_Assigned task_
The line with "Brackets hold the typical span", the line with "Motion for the", and all lines between them in the material below: return these exactly, and no others.

_Data excerpt_
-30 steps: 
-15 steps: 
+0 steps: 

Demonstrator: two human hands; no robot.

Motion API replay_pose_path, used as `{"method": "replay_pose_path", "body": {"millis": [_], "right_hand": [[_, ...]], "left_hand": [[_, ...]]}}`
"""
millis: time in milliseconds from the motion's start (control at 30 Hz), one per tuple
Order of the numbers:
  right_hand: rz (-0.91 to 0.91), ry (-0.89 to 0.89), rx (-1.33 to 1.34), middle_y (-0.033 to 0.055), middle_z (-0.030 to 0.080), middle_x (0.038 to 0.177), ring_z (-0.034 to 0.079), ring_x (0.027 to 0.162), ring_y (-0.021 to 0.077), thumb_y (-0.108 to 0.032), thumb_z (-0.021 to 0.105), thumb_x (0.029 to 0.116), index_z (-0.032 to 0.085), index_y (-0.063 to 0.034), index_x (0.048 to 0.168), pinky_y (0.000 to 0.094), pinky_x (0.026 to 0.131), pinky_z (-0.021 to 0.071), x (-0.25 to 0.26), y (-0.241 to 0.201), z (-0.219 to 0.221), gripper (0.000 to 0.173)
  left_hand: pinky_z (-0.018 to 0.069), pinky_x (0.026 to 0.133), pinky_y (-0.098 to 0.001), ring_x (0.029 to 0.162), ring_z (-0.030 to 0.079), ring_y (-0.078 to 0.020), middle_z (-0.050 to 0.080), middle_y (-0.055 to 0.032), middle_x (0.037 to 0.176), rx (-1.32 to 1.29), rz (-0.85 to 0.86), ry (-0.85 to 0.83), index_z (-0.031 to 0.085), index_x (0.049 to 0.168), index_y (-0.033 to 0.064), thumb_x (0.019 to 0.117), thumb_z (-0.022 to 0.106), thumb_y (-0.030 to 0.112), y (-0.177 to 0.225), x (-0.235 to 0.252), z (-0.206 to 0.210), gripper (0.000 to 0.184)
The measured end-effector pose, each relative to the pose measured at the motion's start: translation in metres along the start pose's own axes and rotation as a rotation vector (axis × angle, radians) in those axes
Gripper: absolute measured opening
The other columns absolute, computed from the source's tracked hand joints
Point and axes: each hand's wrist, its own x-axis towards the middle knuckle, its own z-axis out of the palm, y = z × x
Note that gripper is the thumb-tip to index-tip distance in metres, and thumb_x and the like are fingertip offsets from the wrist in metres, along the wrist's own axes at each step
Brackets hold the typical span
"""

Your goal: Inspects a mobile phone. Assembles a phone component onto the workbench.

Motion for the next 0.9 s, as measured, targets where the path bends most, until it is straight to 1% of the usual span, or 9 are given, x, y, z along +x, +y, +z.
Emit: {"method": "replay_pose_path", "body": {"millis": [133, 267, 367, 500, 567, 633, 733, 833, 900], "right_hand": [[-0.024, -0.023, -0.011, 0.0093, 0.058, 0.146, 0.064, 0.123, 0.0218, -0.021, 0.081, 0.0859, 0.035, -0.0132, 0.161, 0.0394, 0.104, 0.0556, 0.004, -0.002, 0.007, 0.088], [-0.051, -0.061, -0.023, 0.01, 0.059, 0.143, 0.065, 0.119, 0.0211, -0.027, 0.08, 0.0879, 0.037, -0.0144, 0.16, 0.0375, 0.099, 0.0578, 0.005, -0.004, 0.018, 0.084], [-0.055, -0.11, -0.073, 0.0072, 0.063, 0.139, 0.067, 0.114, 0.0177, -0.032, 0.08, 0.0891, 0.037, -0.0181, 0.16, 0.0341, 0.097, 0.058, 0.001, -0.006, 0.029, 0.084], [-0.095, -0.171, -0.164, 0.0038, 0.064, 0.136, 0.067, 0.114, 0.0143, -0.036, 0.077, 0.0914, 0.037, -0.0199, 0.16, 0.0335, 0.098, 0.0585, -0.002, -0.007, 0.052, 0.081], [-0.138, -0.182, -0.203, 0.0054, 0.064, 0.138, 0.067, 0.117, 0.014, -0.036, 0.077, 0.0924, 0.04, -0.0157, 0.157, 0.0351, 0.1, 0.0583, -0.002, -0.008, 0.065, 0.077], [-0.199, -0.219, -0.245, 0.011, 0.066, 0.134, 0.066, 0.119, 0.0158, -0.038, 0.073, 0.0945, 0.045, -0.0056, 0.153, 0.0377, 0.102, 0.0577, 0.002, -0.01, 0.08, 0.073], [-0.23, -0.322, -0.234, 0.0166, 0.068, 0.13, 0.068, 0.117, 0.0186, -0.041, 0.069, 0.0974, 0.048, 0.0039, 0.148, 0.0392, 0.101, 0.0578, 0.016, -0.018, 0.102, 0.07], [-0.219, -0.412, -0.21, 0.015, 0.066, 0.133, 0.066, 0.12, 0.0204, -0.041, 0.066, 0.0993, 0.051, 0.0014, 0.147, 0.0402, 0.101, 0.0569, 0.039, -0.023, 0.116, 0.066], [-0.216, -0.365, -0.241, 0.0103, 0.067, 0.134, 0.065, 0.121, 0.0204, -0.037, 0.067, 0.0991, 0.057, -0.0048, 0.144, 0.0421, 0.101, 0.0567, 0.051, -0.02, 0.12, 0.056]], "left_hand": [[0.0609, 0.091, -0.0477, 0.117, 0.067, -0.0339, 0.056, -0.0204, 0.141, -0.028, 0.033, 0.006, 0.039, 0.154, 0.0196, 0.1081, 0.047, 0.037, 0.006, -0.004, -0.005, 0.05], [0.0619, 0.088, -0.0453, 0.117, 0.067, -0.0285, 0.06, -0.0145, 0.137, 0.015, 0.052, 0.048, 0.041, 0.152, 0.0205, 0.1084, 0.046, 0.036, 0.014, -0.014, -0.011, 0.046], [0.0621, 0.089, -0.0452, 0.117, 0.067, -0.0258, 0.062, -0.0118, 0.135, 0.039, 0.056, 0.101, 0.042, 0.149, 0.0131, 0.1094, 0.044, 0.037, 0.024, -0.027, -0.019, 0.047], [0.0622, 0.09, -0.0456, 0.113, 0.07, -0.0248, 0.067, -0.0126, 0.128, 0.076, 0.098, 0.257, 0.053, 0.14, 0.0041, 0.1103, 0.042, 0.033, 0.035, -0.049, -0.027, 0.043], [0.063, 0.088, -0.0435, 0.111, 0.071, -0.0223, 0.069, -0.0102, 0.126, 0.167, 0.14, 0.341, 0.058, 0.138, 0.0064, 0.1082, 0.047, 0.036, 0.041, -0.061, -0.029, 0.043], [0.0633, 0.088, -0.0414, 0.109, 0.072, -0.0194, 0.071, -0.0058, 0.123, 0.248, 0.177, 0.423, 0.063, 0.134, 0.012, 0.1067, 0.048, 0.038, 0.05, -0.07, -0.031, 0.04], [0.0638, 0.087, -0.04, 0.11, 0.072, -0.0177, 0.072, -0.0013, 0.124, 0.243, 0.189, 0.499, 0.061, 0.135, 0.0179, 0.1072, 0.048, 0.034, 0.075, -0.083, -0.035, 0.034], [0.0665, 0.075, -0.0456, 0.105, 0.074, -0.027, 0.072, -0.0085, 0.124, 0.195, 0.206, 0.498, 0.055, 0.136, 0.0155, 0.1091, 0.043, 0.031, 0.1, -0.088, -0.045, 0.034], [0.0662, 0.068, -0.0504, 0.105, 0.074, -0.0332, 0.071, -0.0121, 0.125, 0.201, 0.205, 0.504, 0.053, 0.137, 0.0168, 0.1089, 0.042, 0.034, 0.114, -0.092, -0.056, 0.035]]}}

_Task output_
Brackets hold the typical span
"""

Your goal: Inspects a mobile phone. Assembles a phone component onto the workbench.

Motion for the next 0.9 s, as measured, targets where the path bends most, until it is straight to 1% of the usual span, or 9 are given, x, y, z along +x, +y, +z.

This brings the exercise to completion.